● **TASK GOAL**: Reproduce every record below word for word and include no pictures.

● **DATA RECORDS**:
•••
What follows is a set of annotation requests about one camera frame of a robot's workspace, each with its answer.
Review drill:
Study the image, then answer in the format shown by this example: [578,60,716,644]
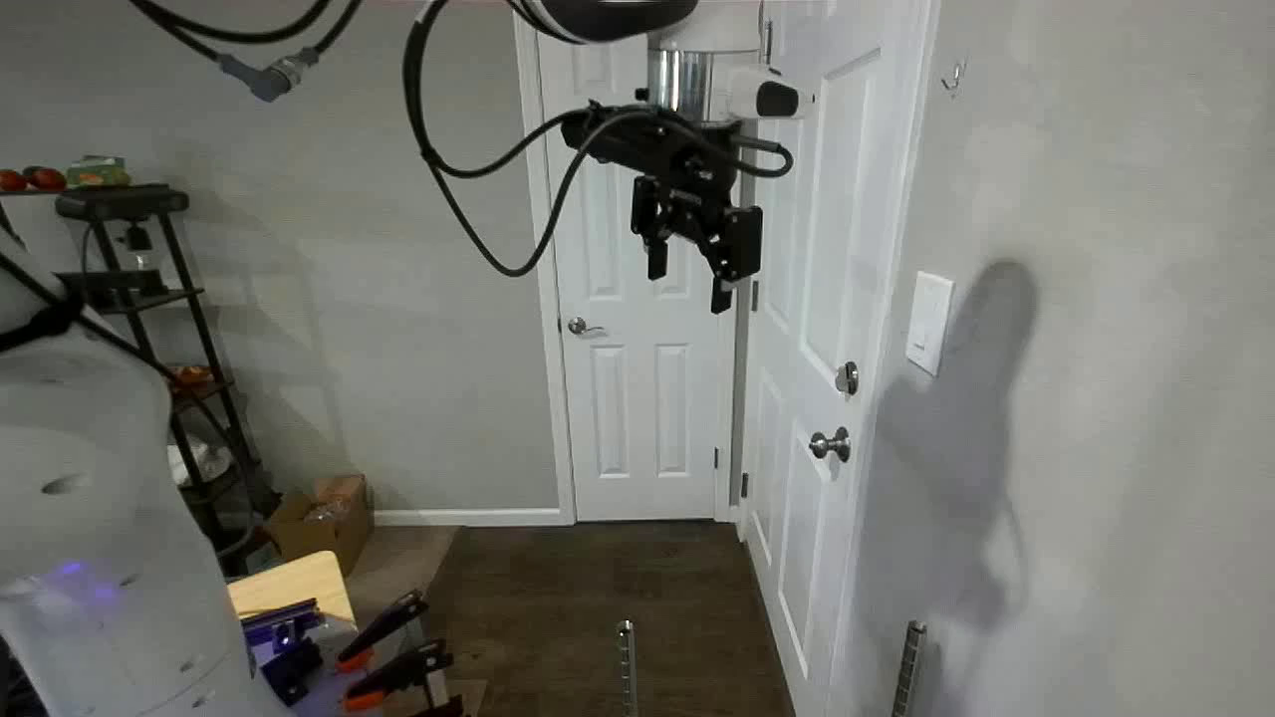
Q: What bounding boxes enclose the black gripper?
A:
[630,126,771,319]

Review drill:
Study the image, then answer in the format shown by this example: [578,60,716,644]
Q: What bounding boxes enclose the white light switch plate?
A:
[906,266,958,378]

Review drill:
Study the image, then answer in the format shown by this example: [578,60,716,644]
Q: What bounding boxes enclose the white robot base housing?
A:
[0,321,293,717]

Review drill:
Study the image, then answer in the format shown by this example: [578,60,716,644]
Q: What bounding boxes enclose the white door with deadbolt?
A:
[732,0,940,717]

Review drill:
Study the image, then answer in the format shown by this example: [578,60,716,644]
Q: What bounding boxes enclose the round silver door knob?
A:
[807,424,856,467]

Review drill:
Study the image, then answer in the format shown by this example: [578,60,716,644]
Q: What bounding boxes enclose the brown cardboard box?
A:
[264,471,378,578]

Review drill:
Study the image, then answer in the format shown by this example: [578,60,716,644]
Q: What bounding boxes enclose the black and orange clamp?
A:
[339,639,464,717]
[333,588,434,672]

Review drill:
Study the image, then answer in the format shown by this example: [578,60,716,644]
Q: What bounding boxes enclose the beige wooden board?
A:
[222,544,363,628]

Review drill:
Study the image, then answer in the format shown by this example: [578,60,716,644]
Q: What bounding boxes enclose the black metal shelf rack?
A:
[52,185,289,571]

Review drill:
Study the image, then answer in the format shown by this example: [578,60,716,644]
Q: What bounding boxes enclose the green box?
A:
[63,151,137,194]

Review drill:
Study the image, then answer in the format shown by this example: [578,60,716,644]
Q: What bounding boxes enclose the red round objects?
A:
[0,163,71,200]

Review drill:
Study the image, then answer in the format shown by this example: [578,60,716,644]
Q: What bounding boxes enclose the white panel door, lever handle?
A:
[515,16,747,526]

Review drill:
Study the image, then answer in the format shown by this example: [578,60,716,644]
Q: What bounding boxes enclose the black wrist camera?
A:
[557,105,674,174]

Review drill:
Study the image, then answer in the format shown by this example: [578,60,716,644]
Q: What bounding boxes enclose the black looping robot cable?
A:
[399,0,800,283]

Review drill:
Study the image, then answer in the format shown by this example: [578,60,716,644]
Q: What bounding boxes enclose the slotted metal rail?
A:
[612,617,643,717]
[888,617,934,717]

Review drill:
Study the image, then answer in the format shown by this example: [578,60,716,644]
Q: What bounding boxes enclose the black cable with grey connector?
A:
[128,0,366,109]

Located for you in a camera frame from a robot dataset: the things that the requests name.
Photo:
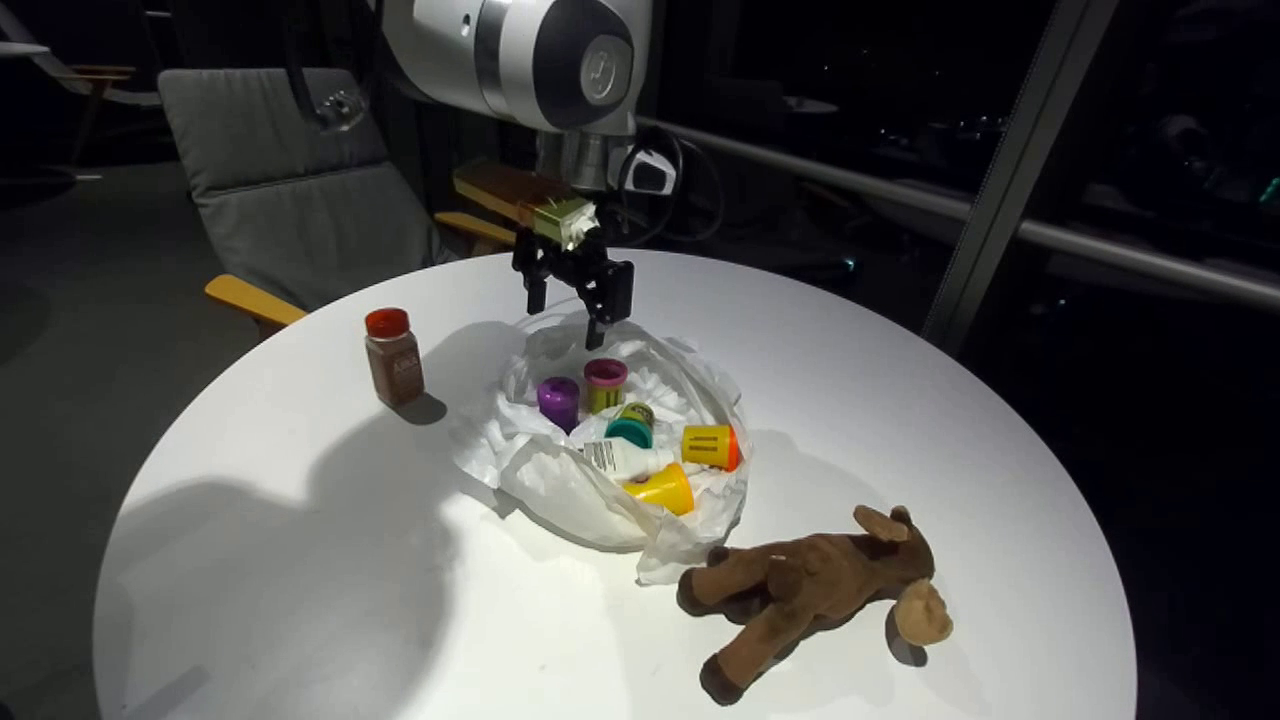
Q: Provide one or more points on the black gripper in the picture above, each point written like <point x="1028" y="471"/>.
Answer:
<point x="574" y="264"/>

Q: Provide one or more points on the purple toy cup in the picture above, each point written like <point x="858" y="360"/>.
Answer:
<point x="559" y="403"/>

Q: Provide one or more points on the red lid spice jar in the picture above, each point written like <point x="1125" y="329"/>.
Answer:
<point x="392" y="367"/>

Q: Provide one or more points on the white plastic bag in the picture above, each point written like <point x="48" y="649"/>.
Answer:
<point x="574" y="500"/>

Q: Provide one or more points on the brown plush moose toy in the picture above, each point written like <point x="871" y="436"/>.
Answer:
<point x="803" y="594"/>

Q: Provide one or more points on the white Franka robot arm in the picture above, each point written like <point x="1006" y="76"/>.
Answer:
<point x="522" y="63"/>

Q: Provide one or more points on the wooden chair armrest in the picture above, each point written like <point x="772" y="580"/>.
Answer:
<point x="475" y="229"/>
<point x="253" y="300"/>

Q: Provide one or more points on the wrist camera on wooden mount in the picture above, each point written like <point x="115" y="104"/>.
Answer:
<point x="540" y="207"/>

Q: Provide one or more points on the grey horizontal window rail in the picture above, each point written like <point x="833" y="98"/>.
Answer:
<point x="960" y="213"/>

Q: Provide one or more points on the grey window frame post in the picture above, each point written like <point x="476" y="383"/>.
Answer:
•••
● **WRITTEN SOLUTION**:
What follows is a set of annotation requests about one camera frame of a robot's workspace, each with its answer.
Review drill:
Study the image, then answer in the format shown by this example: [578,60,716,644]
Q: What bounding boxes enclose the black gripper?
A:
[630,126,771,319]

Review drill:
Study the image, then answer in the format shown by this example: [578,60,716,644]
Q: What bounding boxes enclose the white light switch plate?
A:
[906,266,958,378]

Review drill:
Study the image, then answer in the format shown by this example: [578,60,716,644]
Q: What bounding boxes enclose the white robot base housing?
A:
[0,321,293,717]

Review drill:
Study the image, then answer in the format shown by this example: [578,60,716,644]
Q: What bounding boxes enclose the white door with deadbolt?
A:
[732,0,940,717]

Review drill:
Study the image, then answer in the format shown by this example: [578,60,716,644]
Q: What bounding boxes enclose the round silver door knob?
A:
[807,424,856,467]

Review drill:
Study the image, then answer in the format shown by this example: [578,60,716,644]
Q: What bounding boxes enclose the brown cardboard box?
A:
[264,471,378,578]

Review drill:
Study the image, then answer in the format shown by this example: [578,60,716,644]
Q: What bounding boxes enclose the black and orange clamp?
A:
[339,639,464,717]
[333,588,434,672]

Review drill:
Study the image, then answer in the format shown by this example: [578,60,716,644]
Q: What bounding boxes enclose the beige wooden board?
A:
[222,544,363,628]

Review drill:
Study the image, then answer in the format shown by this example: [578,60,716,644]
Q: What bounding boxes enclose the black metal shelf rack?
A:
[52,185,289,571]

Review drill:
Study the image, then answer in the format shown by this example: [578,60,716,644]
Q: What bounding boxes enclose the green box?
A:
[63,151,137,194]

Review drill:
Study the image, then answer in the format shown by this example: [578,60,716,644]
Q: What bounding boxes enclose the red round objects?
A:
[0,163,71,200]

Review drill:
Study the image, then answer in the format shown by this example: [578,60,716,644]
Q: What bounding boxes enclose the white panel door, lever handle?
A:
[515,16,747,526]

Review drill:
Study the image, then answer in the format shown by this example: [578,60,716,644]
Q: What bounding boxes enclose the black wrist camera?
A:
[557,105,674,174]

Review drill:
Study the image, then answer in the format shown by this example: [578,60,716,644]
Q: What bounding boxes enclose the black looping robot cable?
A:
[399,0,800,283]

Review drill:
Study the image, then answer in the format shown by this example: [578,60,716,644]
Q: What bounding boxes enclose the slotted metal rail?
A:
[612,617,643,717]
[888,617,934,717]

Review drill:
Study the image, then answer in the format shown by this example: [578,60,716,644]
Q: What bounding boxes enclose the black cable with grey connector?
A:
[128,0,366,109]

Located for you in a camera frame from a robot dataset: the things that the requests name.
Photo:
Q: Provide one or more points on the black gripper in the picture above, each point written like <point x="1028" y="471"/>.
Answer:
<point x="574" y="264"/>

Q: Provide one or more points on the purple toy cup in the picture above, each point written like <point x="858" y="360"/>.
Answer:
<point x="559" y="403"/>

Q: Provide one or more points on the red lid spice jar in the picture above, each point written like <point x="1125" y="329"/>.
Answer:
<point x="392" y="367"/>

Q: Provide one or more points on the white plastic bag in the picture above, each point written like <point x="48" y="649"/>.
Answer:
<point x="574" y="500"/>

Q: Provide one or more points on the brown plush moose toy in the picture above, each point written like <point x="871" y="436"/>.
Answer:
<point x="803" y="594"/>

Q: Provide one or more points on the white Franka robot arm in the picture above, each point written like <point x="1006" y="76"/>.
Answer:
<point x="522" y="63"/>

Q: Provide one or more points on the wooden chair armrest in the picture above, each point written like <point x="772" y="580"/>.
Answer:
<point x="475" y="229"/>
<point x="253" y="300"/>

Q: Provide one or more points on the wrist camera on wooden mount in the picture above, each point written like <point x="115" y="104"/>.
Answer:
<point x="540" y="207"/>

Q: Provide one or more points on the grey horizontal window rail in the picture above, each point written like <point x="833" y="98"/>.
Answer:
<point x="960" y="213"/>

Q: Provide one or more points on the grey window frame post in the picture above, each point written like <point x="476" y="383"/>.
Answer:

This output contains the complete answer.